Workers with Oldcastle Precast build a module prison cell for a prison project in British Columbia. The cells are poured and finished in the Oldcastle yard and shipped north, where they are stacked three high per floor. (Colin Mulvany)
Workers with Oldcastle Precast build a module prison cell for a prison project in British Columbia. The cells are poured and finished in the Oldcastle yard and shipped north, where they are stacked three high per floor. (Colin Mulvany)

Two dozen workers in East Spokane are building more than 200 prefabricated prison cells that will be shipped by truck to Oliver, British Columbia, as components of a new corrections center there.

Construction of such modules has become increasingly common in prison construction since 2006.

Using such a building-block approach reduces overall construction time, provides quality control, increases worker safety and saves money, said Richard Burley, project manager for the Okanagan Correctional Centre in Oliver. He did not specify how much money was being saved.

In Spokane, the two-bed cells are being cast in pairs for trucking to Oliver. They are virtually complete with anti-graffiti paint, sleeping platforms, desk, toilet, sink and heavy-duty door.

The 81-square-foot units are far from inviting. They have four-inch-high window slits in the outer wall and an even smaller window in the heavy-duty door. Clothing hooks have a steel release mechanism for suicide prevention.

The modules are being built by Oldcastle Precast, 922 N. Carnahan Rd., in tandem with Oldcastle’s modular construction division in a project that should bring in more than $1.7 million for the company.

Looking at one of the cells, Dave Atkinson, a finishing foreman at the plant, observed, “It wouldn’t be a fun place to live.”

In all, the Spokane plant is building 211 two-cell modules, six single-cell modules and 32 shower modules.

They will be stacked inside the $193 million prison project that’s being built in a public-private partnership on land leased from the Osoyoos Indian Band.
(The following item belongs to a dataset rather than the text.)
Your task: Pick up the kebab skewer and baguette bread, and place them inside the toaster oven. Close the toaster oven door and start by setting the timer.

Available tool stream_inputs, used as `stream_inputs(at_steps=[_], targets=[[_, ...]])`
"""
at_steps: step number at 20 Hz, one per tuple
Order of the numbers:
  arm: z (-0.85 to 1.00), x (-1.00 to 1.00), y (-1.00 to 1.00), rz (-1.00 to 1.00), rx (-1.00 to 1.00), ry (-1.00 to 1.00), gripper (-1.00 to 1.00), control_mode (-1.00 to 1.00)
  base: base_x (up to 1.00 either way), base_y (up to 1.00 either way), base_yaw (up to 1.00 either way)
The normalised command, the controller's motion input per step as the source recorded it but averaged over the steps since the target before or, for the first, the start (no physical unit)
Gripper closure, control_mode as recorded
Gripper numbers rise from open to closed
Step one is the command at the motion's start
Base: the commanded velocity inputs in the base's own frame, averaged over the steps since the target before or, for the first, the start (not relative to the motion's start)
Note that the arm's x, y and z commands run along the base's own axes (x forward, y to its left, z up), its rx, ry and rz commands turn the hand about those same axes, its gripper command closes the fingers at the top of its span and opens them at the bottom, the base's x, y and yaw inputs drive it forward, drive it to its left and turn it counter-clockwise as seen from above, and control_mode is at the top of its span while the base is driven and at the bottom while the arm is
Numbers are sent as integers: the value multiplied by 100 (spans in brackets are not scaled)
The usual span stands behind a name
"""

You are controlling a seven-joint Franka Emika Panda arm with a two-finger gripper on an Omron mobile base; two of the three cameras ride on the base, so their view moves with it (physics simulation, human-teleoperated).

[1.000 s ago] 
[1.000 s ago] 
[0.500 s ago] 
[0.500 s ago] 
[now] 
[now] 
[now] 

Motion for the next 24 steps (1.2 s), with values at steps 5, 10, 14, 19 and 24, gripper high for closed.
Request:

The new prison is part of a broader program to upgrade and expand correctional facilities in the province.

Expansions of prisons at Walla Walla and Coyote Ridge at Connell, Washington, incorporated the modular cells, said Rory Monk, assistant general manager of modular construction for Oldcastle.

“When it goes out to the site, it’s a completely finished unit,” Monk said.

At Oliver, a subcontractor will install the modules inside the overall building frame and then connect prefabricated plumbing and utility trees inside a recessed space in each module.

The modules are fastened using threaded pins. A block of 72 modules can be stacked and hooked up in six days.

Ceilings on the modules have concrete extensions that form the interior walkway for the row of cells above it.

“What this offers you is speed and less cost,” said Chuck Prussack, sales manager and engineer at Oldcastle Precast, formerly Central Pre-Mix Prestress Co.

In Spokane, assembly begins with construction of a steel wire cage for the walls and ceiling. Workers then add conduit and insulation.

The cage goes inside a mold where framing for windows, doors and utility access are installed. Viscous concrete is poured into the mold and then allowed to cure.

After the modules are cast, stainless steel fixtures and furnishings are hung. Security fasteners and security glass are used.

Oldcastle officials said the process can be completed in five days, with inspection of each module on the sixth day.

Workers said they are confident the boxes will keep inmates confined.

“You will not get out of one of mine,” said one of the supervisors.

Oldcastle is the North American arm of CRH, plc, of Dublin, Ireland, a worldwide supplier of building products and materials.